Activity: Retype verbatim the lines of the listing, from the very first through the line with "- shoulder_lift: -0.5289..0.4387".

======

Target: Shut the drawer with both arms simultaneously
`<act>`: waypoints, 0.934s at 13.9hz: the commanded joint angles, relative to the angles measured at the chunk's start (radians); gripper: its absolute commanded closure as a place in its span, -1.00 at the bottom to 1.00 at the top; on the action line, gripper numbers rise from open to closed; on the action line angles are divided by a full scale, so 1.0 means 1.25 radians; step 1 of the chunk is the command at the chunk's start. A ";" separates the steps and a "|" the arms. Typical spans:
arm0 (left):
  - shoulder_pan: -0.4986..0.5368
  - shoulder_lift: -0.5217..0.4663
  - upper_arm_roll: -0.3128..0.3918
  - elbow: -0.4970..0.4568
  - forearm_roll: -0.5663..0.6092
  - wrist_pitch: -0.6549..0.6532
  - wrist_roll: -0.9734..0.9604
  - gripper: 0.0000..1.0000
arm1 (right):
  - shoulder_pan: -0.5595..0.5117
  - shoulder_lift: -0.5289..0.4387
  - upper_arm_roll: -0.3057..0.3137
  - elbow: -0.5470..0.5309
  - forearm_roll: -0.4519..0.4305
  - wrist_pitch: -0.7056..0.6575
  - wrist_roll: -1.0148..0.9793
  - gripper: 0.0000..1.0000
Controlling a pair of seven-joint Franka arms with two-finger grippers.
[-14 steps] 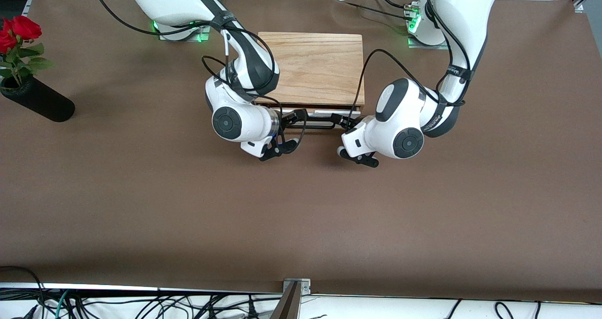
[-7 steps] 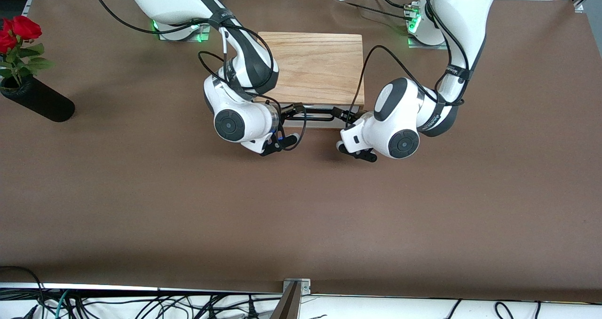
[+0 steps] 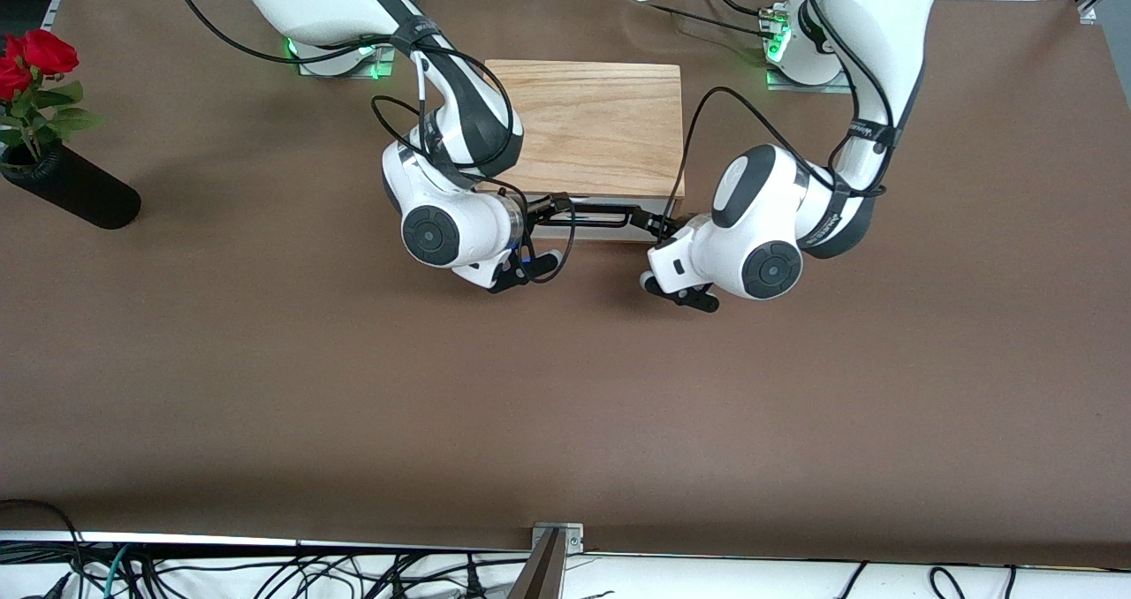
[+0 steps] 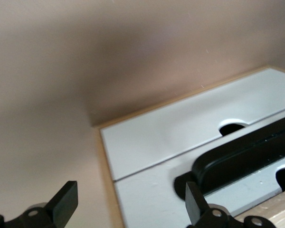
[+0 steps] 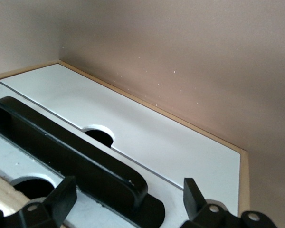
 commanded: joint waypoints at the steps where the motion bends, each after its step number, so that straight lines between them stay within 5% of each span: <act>1: 0.016 -0.025 0.004 0.051 0.055 -0.007 0.002 -1.00 | -0.003 -0.009 0.007 0.019 -0.001 0.020 -0.001 -1.00; 6: 0.073 -0.106 0.006 0.096 0.157 -0.006 0.007 -1.00 | -0.024 -0.011 -0.055 0.111 -0.005 0.051 -0.052 -1.00; 10: 0.166 -0.110 0.003 0.175 0.208 -0.009 0.005 -1.00 | -0.023 -0.017 -0.115 0.160 -0.182 0.059 -0.061 -1.00; 13: 0.169 -0.165 0.006 0.184 0.348 -0.012 -0.001 -1.00 | -0.023 -0.052 -0.211 0.162 -0.223 0.059 -0.061 -1.00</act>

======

Result of the exercise:
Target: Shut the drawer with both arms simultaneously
`<act>`: waypoints, 0.934s at 13.9hz: the commanded joint angles, relative to the angles measured at the chunk's start (radians); gripper: its absolute commanded closure as a place in its span, -1.00 at the bottom to 1.00 at the top; on the action line, gripper numbers rise from open to closed; on the action line angles are divided by a full scale, so 1.0 means 1.25 radians; step 1 of the chunk is the command at the chunk's start. A ";" separates the steps and a "|" the arms. Typical spans:
arm0 (left):
  - shoulder_pan: -0.4986..0.5368
  - shoulder_lift: -0.5217..0.4663
  - upper_arm_roll: -0.3128..0.3918
  - elbow: -0.4970..0.4568
  - forearm_roll: -0.5663..0.6092
  - wrist_pitch: -0.6549..0.6532
  - wrist_roll: -0.9734..0.9604
  - gripper: 0.0000..1.0000
arm1 (right):
  - shoulder_pan: -0.5595..0.5117
  - shoulder_lift: -0.5289..0.4387

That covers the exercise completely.